Is Cancer Too Profitable to be Cured?

If you have been diagnosed with cancer for any length of time, then no doubt friends or family members have forwarded information to you about miracle cures from alternative sources that the medical community doesn't want us to know about. Inevitably, the information includes a statement that the cure has been kept from the public because "cancer is too profitable to ever be cured. This question was responded to on a public forum by Dr. Jack West, who is medical director of the thoracic (lung) oncology program at Swedish Cancer Institute in Seattle. Here is his response:

"As someone who cares for sick cancer patients every day and sometimes at night as well, a demanding job that takes a significant emotional toll, I'll start by saying that although I know you are only one of many people who is cynical enough to think along these lines, the question is callous and betrays ignorance.

First, cancer is not one disease but many. In fact, many cancers are cured, and we have made great advances over the past several years and decades.   I have many patients alive now who would have died had it not been for the efforts by my colleagues and myself.

Second, people who suggest that there is a cure for cancer available or readily attainable but not pursued because it's more profitable to continue the status quo have absolutely no concept how difficult an opponent cancer truly is. Cancer is cancer because it grows faster and better than the other tissues of the body, and its job is to mutate over time. That means that cancer cells throughout the body are not the same because they have different mutations, making some resistant to a treatment that is effective against many other cancer cells.  Even if a treatment is effective against 99% of cancer cells, the remaining 1% of cells that are resistant can not only survive but grow and divide and repopulate to create a newer, more and more resistant cancer. This is exactly what happens in many cancers, which can have dozens and dozens of different mutations in a single cell.
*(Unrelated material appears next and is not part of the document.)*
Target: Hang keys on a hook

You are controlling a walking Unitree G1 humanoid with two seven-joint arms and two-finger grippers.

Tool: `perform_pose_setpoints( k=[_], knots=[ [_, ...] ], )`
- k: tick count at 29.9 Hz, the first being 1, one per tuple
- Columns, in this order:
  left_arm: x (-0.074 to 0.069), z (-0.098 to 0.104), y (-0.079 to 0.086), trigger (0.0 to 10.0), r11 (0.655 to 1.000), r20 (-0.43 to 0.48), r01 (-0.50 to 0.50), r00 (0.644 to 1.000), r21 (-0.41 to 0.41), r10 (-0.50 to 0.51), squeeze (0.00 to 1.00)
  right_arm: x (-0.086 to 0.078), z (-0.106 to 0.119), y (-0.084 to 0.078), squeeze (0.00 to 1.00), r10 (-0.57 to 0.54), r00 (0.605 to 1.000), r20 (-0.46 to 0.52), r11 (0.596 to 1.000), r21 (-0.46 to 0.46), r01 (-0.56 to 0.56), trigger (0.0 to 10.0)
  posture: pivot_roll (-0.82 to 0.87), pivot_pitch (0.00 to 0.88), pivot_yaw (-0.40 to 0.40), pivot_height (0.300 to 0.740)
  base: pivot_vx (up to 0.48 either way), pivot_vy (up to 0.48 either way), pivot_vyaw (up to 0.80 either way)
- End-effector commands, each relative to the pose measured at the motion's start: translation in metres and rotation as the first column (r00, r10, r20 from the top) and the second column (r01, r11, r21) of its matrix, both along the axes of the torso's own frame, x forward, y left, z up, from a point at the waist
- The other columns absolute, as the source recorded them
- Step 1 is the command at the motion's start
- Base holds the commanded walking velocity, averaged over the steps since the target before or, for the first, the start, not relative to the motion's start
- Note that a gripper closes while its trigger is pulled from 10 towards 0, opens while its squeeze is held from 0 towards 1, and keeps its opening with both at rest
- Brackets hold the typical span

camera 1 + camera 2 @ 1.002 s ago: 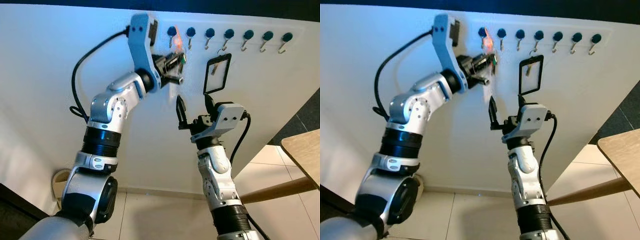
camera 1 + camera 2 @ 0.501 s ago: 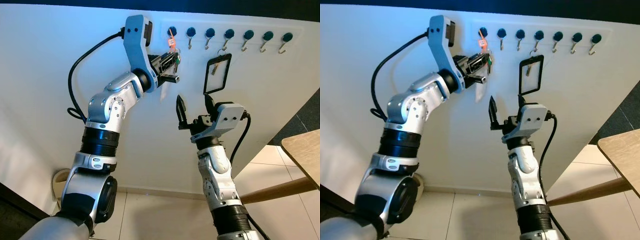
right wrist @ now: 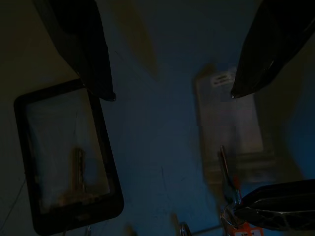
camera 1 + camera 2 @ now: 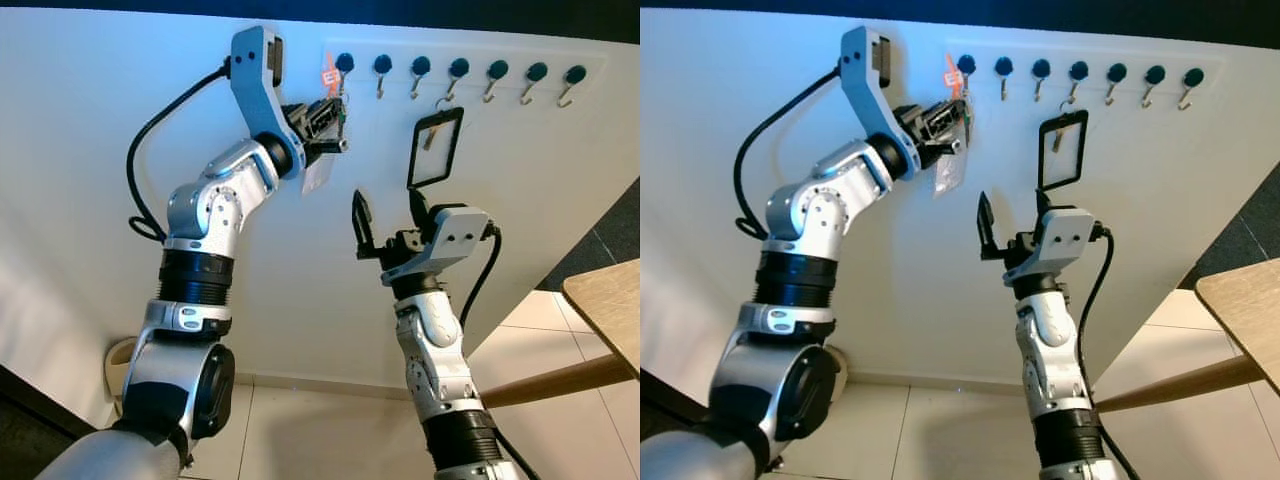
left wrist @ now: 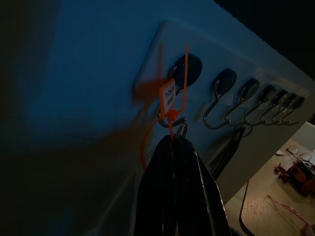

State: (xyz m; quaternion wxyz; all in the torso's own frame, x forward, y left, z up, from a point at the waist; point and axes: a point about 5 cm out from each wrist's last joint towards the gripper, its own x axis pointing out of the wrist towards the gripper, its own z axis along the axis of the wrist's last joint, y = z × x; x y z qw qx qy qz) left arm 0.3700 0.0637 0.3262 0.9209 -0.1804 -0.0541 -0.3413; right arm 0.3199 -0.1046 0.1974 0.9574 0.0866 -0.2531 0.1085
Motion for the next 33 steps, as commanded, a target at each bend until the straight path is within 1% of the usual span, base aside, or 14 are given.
perform_pose_setpoints(
  k=[1,8,12,13,14,16,17,20,24,33],
  knots=[
    [-0.001,0.002,-0.008,10.0,0.999,-0.016,0.03,0.999,-0.03,-0.031,0.0,-0.001,0.002,0.0,0.0,0.001,1.0,0.008,1.0,0.004,-0.001,10.0,0.01,0.097,-0.011,0.74,0.0,0.0,0.0],
    [-0.003,0.009,-0.009,10.0,0.997,0.005,0.056,0.998,-0.058,-0.056,0.0,0.0,0.003,-0.001,0.0,-0.001,1.0,0.01,1.0,0.006,0.001,10.0,0.01,0.101,-0.01,0.74,0.0,0.0,0.0],
    [-0.004,0.01,-0.011,10.0,0.996,0.014,0.073,0.997,-0.051,-0.072,0.0,0.0,0.003,-0.001,0.0,-0.001,1.0,0.009,1.0,0.006,0.001,10.0,0.01,0.101,-0.01,0.74,0.0,0.0,0.0],
    [-0.007,0.009,-0.013,10.0,0.994,0.019,0.097,0.995,-0.04,-0.096,0.0,-0.001,0.003,-0.001,0.0,-0.001,1.0,0.01,1.0,0.005,0.001,10.0,0.01,0.102,-0.009,0.74,0.0,0.0,0.0],
    [-0.007,0.009,-0.013,10.0,0.994,0.019,0.097,0.995,-0.04,-0.096,0.0,-0.001,0.003,-0.001,0.0,-0.001,1.0,0.01,1.0,0.005,0.001,10.0,0.01,0.102,-0.009,0.74,0.0,0.0,0.0],
    [-0.012,0.008,-0.019,10.0,0.99,0.033,0.143,0.989,-0.017,-0.143,0.0,-0.001,0.004,-0.001,0.0,-0.002,1.0,0.012,1.0,0.005,0.002,10.0,0.01,0.102,-0.009,0.74,0.0,0.0,0.0],
    [-0.012,0.008,-0.02,10.0,0.989,0.035,0.148,0.988,-0.015,-0.148,0.0,-0.001,0.004,-0.001,0.0,-0.003,1.0,0.013,1.0,0.006,0.003,10.0,0.01,0.102,-0.009,0.74,0.0,0.0,0.0],
    [-0.011,0.008,-0.019,10.0,0.99,0.03,0.137,0.99,-0.019,-0.137,0.0,-0.001,0.004,-0.001,0.0,-0.004,1.0,0.013,1.0,0.006,0.004,10.0,0.01,0.102,-0.008,0.74,0.0,0.0,0.0],
    [-0.005,0.006,-0.015,10.0,0.994,0.005,0.098,0.995,-0.04,-0.097,0.0,-0.001,0.004,-0.001,0.0,-0.004,1.0,0.014,1.0,0.006,0.004,10.0,0.01,0.104,-0.007,0.74,0.0,0.0,0.0],
    [-0.003,0.003,-0.014,10.0,0.994,-0.018,0.096,0.995,-0.049,-0.097,0.0,-0.001,0.004,-0.002,0.0,-0.005,1.0,0.014,1.0,0.006,0.004,10.0,0.01,0.103,-0.009,0.74,0.0,0.0,0.0]
  ],
)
Third, I find it puzzling why people who suggest a vast conspiracy to avoid curing cancer ignore the unfathomable financial windfall for the company or institution that actually cures it. If you could cure previously incurable cancers, a company/doctors could charge an unprecedented amount for the treatment, even if they didn't need ongoing treatment. I assure you doctors would rather cure cancer than watch patients they care for decline and die despite their great efforts.

This prevalent theory that cancer may be too profitable to cure is perpetuated by ignorance, like climate change denial.  Unfortunately, there are always people who will abjectly refuse to recognize reality and continue to perpetuate ignorance.  I hope that after asking the question and getting a cogent answer that you aren't one of them."